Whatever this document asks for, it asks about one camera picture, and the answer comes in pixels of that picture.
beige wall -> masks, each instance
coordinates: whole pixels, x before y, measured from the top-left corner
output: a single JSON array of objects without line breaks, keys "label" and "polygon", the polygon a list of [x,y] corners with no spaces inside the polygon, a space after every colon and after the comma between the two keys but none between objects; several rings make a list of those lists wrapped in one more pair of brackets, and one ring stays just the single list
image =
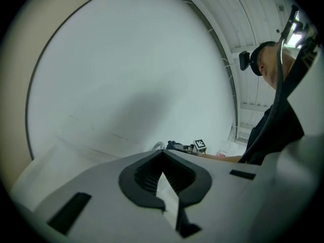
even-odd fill
[{"label": "beige wall", "polygon": [[25,104],[33,69],[59,25],[88,0],[29,0],[17,15],[0,54],[0,176],[10,189],[31,162]]}]

black shirt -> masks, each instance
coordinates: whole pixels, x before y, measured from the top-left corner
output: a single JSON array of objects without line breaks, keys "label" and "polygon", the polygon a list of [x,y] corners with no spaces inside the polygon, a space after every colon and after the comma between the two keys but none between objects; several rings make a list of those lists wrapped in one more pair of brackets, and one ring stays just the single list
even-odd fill
[{"label": "black shirt", "polygon": [[[282,151],[282,149],[295,140],[300,139],[304,132],[302,127],[292,109],[287,97],[296,88],[302,78],[305,76],[309,65],[312,60],[306,55],[303,49],[300,50],[296,61],[287,76],[281,91],[280,105],[271,127],[263,134],[255,145],[251,157],[248,159],[249,164],[260,165],[264,157],[272,152]],[[252,129],[247,150],[251,147],[253,142],[258,137],[263,126],[265,125],[267,118],[269,117],[271,107],[265,111],[264,116]]]}]

black device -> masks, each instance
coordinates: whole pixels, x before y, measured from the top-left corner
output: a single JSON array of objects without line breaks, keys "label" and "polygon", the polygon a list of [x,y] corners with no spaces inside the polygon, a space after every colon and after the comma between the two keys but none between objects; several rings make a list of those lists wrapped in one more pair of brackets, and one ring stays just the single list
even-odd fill
[{"label": "black device", "polygon": [[239,67],[242,71],[246,70],[250,64],[250,53],[243,51],[239,54]]}]

ceiling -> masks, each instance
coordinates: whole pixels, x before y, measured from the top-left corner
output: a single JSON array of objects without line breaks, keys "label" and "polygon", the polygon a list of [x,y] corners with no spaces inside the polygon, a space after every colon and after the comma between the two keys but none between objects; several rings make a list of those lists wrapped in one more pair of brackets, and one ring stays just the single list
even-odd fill
[{"label": "ceiling", "polygon": [[239,68],[238,55],[266,41],[278,41],[293,0],[191,0],[204,14],[223,47],[236,91],[236,140],[247,143],[250,132],[272,105],[275,90],[262,77]]}]

person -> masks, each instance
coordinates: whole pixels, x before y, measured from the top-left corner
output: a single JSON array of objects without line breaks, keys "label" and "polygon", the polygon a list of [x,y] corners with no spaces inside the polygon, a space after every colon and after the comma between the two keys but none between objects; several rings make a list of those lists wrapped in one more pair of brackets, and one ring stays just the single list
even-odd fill
[{"label": "person", "polygon": [[[278,46],[279,44],[276,42],[262,43],[252,52],[250,57],[250,66],[253,73],[257,76],[263,76],[263,79],[274,89],[277,87]],[[247,163],[260,165],[267,154],[281,151],[287,144],[300,139],[304,135],[302,127],[287,101],[287,97],[304,77],[312,61],[313,55],[307,52],[307,48],[304,48],[304,46],[301,48],[297,58],[294,58],[287,48],[282,50],[283,86],[279,109],[271,127],[253,147]],[[252,129],[247,150],[260,134],[269,117],[271,108],[272,106],[265,111],[260,122]],[[198,156],[229,162],[238,162],[241,158],[241,156],[216,157],[202,153],[198,153]]]}]

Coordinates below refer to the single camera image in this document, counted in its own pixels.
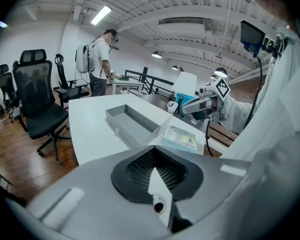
┄┄┄┄┄┄
Task goal —
Some lines of the data may hold the word "document". Say how many do, with nothing else.

Answer for the task —
2